* **What to work on**
All of the data is to be set down again without any alteration.

* **Supplied information**

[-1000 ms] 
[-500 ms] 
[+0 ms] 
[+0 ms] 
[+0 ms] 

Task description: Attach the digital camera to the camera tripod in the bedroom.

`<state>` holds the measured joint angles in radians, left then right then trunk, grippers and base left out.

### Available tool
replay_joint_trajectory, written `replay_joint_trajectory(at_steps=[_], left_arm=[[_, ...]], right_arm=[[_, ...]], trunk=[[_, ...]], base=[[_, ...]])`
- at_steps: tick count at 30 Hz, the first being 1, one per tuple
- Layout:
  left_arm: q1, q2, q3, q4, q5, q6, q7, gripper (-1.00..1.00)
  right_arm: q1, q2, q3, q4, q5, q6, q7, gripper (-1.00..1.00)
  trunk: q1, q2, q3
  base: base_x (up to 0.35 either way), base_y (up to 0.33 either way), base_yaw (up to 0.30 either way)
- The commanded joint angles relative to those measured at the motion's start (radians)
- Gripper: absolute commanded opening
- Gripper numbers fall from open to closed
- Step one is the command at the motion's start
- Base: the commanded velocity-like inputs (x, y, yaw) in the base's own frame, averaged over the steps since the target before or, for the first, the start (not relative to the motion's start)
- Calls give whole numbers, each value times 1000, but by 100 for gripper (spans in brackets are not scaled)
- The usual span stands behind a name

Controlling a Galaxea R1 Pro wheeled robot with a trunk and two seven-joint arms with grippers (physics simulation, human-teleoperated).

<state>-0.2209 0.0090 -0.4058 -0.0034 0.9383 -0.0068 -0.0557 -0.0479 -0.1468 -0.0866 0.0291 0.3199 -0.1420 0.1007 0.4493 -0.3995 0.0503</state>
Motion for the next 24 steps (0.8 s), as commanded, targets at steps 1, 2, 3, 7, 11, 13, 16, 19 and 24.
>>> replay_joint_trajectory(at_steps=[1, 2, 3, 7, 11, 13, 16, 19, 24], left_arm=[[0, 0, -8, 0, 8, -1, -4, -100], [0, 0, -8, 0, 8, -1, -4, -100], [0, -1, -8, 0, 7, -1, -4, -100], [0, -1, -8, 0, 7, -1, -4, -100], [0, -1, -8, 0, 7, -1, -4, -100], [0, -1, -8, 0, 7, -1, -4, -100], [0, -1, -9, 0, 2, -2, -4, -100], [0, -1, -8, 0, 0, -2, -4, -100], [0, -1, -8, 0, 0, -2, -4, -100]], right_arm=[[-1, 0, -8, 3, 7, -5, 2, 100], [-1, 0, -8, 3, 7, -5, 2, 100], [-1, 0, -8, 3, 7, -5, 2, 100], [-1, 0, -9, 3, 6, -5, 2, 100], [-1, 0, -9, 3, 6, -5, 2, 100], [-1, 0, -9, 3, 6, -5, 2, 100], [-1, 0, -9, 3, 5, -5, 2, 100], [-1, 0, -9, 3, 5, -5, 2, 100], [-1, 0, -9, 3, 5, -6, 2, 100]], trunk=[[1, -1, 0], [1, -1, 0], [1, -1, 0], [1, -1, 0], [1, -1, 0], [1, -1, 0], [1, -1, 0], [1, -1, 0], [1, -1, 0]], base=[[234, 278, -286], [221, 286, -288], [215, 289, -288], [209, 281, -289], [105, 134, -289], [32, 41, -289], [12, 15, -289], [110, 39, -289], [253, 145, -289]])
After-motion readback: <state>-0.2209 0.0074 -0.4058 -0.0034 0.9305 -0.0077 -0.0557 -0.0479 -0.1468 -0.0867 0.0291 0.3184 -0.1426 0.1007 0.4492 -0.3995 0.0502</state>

* **Answer to the problem**
[-1000 ms] 
[-500 ms] 
[+0 ms] 
[+0 ms] 
[+0 ms] 

Task description: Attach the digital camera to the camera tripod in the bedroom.

`<state>` holds the measured joint angles in radians, left then right then trunk, grippers and base left out.

### Available tool
replay_joint_trajectory, written `replay_joint_trajectory(at_steps=[_], left_arm=[[_, ...]], right_arm=[[_, ...]], trunk=[[_, ...]], base=[[_, ...]])`
- at_steps: tick count at 30 Hz, the first being 1, one per tuple
- Layout:
  left_arm: q1, q2, q3, q4, q5, q6, q7, gripper (-1.00..1.00)
  right_arm: q1, q2, q3, q4, q5, q6, q7, gripper (-1.00..1.00)
  trunk: q1, q2, q3
  base: base_x (up to 0.35 either way), base_y (up to 0.33 either way), base_yaw (up to 0.30 either way)
- The commanded joint angles relative to those measured at the motion's start (radians)
- Gripper: absolute commanded opening
- Gripper numbers fall from open to closed
- Step one is the command at the motion's start
- Base: the commanded velocity-like inputs (x, y, yaw) in the base's own frame, averaged over the steps since the target before or, for the first, the start (not relative to the motion's start)
- Calls give whole numbers, each value times 1000, but by 100 for gripper (spans in brackets are not scaled)
- The usual span stands behind a name

Controlling a Galaxea R1 Pro wheeled robot with a trunk and two seven-joint arms with grippers (physics simulation, human-teleoperated).

<state>-0.2209 0.0090 -0.4058 -0.0034 0.9383 -0.0068 -0.0557 -0.0479 -0.1468 -0.0866 0.0291 0.3199 -0.1420 0.1007 0.4493 -0.3995 0.0503</state>
Motion for the next 24 steps (0.8 s), as commanded, targets at steps 1, 2, 3, 7, 11, 13, 16, 19 and 24.
>>> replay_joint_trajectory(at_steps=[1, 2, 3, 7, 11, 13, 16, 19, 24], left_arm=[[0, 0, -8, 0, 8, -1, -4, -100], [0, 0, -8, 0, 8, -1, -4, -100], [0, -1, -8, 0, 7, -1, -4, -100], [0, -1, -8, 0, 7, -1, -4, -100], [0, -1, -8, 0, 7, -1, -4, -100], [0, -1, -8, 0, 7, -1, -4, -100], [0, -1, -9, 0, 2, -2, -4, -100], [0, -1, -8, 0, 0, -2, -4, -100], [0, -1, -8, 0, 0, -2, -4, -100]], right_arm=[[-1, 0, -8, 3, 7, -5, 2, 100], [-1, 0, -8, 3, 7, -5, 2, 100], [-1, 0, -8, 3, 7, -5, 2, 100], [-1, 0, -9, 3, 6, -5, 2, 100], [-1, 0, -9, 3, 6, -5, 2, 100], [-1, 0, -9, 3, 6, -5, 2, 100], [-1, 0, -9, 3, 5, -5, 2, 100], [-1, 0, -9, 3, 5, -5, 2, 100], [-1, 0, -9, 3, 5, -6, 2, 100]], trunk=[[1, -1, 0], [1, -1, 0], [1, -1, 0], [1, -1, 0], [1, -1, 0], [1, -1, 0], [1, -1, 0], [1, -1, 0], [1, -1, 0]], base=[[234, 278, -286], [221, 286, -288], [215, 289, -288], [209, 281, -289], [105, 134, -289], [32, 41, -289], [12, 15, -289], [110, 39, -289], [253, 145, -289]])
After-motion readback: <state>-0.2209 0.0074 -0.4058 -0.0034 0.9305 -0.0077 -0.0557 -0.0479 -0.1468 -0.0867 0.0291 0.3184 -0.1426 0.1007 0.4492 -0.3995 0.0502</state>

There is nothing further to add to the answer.